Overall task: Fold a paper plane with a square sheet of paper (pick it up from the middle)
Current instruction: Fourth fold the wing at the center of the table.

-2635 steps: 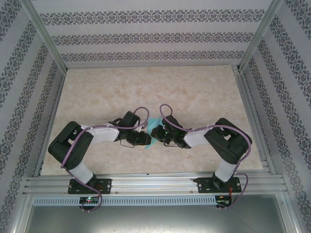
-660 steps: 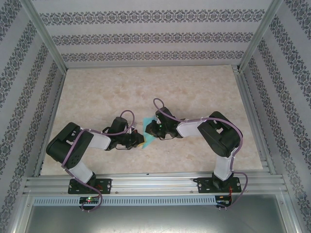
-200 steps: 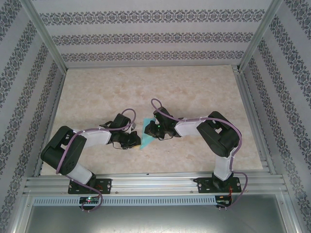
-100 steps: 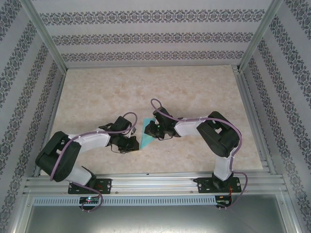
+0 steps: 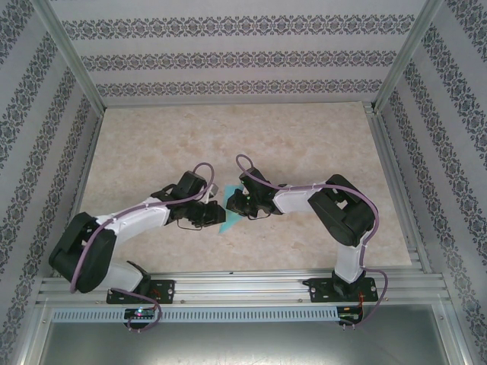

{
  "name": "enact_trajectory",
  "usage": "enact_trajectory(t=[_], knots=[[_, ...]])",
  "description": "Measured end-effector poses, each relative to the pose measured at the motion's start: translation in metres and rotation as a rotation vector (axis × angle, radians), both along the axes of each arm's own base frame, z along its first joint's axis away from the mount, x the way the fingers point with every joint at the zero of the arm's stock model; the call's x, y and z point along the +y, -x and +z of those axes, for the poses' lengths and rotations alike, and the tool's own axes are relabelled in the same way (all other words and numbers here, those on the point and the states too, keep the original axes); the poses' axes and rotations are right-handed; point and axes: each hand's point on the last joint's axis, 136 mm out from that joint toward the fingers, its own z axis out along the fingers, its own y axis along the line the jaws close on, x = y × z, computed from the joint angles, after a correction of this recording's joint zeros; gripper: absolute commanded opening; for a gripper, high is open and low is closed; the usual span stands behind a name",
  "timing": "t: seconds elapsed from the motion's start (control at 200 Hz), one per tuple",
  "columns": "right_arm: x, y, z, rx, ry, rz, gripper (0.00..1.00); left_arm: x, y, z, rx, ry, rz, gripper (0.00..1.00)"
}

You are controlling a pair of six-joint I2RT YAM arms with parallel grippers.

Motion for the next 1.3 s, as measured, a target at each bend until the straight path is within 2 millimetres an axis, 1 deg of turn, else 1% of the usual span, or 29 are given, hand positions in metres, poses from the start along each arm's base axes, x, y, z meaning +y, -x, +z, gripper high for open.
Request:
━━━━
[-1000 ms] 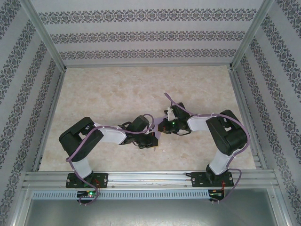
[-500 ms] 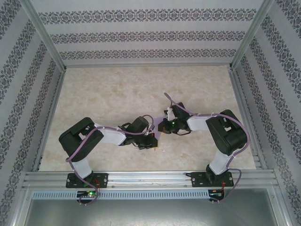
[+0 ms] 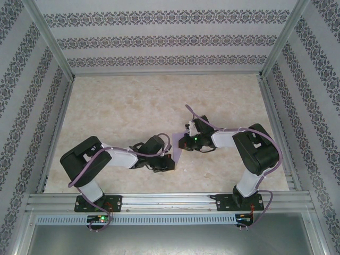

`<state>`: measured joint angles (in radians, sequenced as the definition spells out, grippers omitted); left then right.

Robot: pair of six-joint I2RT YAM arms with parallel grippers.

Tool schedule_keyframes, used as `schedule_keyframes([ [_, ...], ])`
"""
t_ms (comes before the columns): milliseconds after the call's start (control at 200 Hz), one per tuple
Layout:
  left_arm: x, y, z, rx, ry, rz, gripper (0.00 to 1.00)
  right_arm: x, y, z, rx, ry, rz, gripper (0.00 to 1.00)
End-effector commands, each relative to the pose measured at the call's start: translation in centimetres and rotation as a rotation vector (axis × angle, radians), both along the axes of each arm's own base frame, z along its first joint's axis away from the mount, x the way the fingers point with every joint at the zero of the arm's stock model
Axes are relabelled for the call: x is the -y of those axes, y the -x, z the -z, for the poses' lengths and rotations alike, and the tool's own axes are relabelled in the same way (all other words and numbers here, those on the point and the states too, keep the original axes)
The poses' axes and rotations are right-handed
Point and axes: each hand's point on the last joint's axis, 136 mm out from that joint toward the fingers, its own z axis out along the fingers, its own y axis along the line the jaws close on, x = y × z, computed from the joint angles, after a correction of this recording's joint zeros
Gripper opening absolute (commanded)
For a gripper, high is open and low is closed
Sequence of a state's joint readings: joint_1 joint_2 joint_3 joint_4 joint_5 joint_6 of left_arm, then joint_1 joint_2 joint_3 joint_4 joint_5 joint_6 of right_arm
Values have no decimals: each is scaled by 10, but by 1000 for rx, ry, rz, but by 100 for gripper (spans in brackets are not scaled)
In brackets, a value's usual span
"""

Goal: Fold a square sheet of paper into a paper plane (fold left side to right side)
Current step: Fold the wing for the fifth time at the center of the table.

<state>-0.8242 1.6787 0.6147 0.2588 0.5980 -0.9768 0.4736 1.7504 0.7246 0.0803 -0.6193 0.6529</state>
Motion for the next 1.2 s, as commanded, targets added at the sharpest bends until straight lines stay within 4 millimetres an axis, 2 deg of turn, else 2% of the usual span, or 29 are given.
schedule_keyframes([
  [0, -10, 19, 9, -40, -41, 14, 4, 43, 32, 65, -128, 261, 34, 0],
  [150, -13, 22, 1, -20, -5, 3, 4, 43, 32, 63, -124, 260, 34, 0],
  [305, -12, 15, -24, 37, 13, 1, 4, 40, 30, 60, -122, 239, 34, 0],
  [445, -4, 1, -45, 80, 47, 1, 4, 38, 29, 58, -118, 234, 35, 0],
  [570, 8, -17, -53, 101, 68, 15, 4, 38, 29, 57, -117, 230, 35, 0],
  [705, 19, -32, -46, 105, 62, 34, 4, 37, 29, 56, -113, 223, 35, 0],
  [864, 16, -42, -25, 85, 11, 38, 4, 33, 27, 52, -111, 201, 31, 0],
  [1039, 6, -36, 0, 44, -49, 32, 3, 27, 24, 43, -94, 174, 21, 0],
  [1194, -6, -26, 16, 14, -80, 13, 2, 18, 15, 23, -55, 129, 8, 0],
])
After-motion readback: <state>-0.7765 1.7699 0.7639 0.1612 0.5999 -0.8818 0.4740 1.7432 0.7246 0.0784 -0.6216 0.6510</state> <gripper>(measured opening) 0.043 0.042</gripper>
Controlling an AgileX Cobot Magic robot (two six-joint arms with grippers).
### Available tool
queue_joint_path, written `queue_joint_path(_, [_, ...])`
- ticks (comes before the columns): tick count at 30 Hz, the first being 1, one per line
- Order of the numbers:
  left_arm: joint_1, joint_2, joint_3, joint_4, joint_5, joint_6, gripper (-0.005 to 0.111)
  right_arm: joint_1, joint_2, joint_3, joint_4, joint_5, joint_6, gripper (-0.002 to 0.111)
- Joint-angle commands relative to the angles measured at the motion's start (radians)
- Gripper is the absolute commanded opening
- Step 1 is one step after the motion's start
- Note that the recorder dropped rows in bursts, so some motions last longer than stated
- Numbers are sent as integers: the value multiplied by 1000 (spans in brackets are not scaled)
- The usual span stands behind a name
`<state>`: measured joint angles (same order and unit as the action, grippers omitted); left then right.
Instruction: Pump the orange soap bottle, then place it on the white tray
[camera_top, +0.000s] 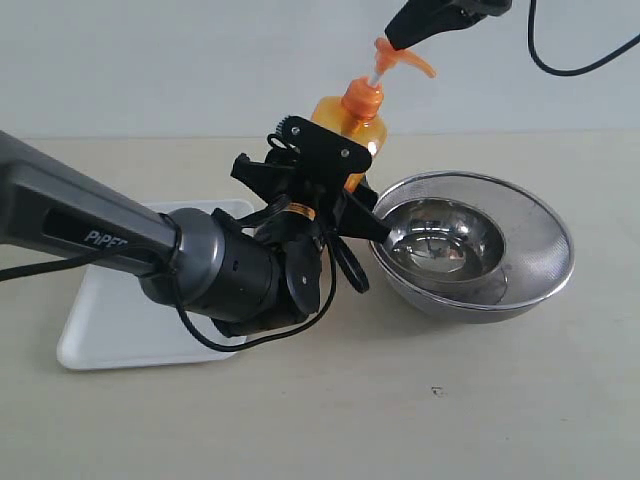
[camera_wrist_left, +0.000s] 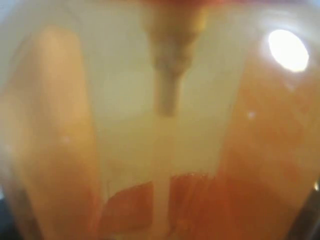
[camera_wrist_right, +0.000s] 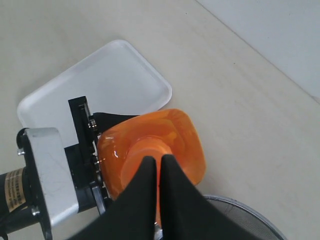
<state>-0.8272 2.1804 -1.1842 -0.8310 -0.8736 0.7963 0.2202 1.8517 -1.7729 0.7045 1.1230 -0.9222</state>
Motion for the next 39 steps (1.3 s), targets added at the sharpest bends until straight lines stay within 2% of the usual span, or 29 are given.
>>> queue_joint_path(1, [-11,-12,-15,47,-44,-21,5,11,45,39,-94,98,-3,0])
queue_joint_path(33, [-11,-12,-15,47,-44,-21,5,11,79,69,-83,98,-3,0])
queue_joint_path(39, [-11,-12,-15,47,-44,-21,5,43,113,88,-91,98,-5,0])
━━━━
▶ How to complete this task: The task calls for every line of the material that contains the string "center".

▶ Task output:
Current instruction: Fourth fold the wing at the center of the table.
Current step: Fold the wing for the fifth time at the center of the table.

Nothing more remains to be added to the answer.